Declan Cashin
Writing: the art of applying the ass to the seat

Archive for December, 2008

2009 will be with you in just a second

Wednesday, December 31st, 2008



Introducing….the 61 second minute! Boffins have decreed that tonight’s New Year’s festivities will last an extra second in order to…well, it involves the earth’s clock. I don’t do the science part that well. 
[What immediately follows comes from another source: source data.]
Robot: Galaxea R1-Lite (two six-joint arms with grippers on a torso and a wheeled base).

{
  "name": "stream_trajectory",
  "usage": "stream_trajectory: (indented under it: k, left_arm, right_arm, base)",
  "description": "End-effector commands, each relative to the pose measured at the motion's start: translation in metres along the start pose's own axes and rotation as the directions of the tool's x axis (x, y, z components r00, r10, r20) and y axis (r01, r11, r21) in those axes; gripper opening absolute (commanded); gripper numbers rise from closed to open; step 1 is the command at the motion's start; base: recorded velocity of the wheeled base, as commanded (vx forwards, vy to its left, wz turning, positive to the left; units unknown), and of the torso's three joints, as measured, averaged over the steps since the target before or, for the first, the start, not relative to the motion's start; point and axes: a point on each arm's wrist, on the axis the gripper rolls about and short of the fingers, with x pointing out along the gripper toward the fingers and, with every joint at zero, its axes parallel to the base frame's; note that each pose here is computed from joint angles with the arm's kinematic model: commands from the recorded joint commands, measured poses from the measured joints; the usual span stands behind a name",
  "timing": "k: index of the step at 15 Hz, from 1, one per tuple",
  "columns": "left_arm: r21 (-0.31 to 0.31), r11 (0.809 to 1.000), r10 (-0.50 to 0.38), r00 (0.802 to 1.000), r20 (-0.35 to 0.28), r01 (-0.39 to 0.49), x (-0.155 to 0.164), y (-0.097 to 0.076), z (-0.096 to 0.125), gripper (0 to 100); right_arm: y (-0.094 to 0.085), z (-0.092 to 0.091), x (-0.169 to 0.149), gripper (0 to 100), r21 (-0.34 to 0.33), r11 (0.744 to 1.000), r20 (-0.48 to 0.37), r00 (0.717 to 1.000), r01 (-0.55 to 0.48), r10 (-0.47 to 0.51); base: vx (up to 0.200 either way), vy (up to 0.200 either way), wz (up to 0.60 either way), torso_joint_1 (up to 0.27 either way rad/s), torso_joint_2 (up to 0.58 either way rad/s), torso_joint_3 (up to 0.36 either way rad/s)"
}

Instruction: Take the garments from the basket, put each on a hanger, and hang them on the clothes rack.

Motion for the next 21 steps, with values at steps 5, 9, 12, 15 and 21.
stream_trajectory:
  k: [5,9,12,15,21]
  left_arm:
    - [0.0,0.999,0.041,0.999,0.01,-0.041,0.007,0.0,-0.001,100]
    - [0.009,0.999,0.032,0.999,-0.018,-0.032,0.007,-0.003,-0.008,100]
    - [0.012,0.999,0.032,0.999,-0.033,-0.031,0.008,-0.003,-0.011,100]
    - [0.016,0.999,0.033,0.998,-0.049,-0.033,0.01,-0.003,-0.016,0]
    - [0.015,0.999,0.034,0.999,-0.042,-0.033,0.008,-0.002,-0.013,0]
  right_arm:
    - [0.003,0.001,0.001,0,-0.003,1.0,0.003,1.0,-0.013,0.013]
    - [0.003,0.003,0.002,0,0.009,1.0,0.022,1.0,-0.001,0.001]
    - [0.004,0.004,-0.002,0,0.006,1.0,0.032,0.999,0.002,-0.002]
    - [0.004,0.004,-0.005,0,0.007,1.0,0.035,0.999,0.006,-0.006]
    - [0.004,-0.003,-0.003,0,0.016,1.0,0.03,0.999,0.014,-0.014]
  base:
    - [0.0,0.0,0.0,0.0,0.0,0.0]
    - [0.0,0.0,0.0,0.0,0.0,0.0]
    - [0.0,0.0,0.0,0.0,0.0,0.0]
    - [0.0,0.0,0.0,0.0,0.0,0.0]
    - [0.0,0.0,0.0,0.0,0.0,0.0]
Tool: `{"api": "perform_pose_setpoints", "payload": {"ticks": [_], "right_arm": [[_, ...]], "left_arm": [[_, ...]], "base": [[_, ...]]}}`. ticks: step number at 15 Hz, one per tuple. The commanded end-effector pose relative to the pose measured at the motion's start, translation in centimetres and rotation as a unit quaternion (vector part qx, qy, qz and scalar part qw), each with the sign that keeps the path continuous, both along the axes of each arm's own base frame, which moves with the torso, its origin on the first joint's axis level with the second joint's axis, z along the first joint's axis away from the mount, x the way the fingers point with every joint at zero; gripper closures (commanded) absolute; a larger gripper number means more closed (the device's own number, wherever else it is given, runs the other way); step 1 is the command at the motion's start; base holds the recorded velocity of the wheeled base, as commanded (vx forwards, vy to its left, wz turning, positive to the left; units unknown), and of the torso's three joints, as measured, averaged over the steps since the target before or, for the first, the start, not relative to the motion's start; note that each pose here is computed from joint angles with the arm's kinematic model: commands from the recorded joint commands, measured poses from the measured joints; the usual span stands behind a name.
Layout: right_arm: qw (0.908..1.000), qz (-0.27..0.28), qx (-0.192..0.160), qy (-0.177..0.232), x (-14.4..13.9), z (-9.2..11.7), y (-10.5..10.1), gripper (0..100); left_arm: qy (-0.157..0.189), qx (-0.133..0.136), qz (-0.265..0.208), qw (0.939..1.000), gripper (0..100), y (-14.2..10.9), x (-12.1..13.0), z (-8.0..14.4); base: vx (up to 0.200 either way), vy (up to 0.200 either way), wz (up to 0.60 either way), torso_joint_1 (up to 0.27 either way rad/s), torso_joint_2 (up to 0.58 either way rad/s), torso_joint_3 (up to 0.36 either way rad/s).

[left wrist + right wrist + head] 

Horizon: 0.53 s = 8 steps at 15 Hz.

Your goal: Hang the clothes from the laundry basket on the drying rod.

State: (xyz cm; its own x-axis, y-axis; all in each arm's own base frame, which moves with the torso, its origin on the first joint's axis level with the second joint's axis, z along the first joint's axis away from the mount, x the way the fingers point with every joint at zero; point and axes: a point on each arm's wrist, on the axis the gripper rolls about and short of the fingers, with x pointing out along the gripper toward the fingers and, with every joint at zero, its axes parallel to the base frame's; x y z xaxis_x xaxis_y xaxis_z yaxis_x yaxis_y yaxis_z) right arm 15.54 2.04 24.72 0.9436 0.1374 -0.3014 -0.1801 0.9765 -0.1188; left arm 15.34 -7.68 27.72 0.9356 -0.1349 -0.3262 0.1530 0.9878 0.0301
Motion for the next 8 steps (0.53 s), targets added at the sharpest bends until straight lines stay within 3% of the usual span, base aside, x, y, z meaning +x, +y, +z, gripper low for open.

Happy New Year y’all. Make every second count. 

The More You Know…

Wednesday, December 31st, 2008

I’m guilty of over-using this phrase the odd time I appear on radio too, but wannabe New York Senator and former First Daughter Caroline Kennedy really does take it to the extreme here, you know?

Got Milk

Wednesday, December 31st, 2008

I’m half way through The Mayor of Castro Street, Randy Shilts’ authoritative account of Harvey Milk’s life and career. It’s really engrossing stuff that gives fascinating insight into the man and his motivations, as well as providing a great cultural and political history of the gay movement in San Francisco, in particular. 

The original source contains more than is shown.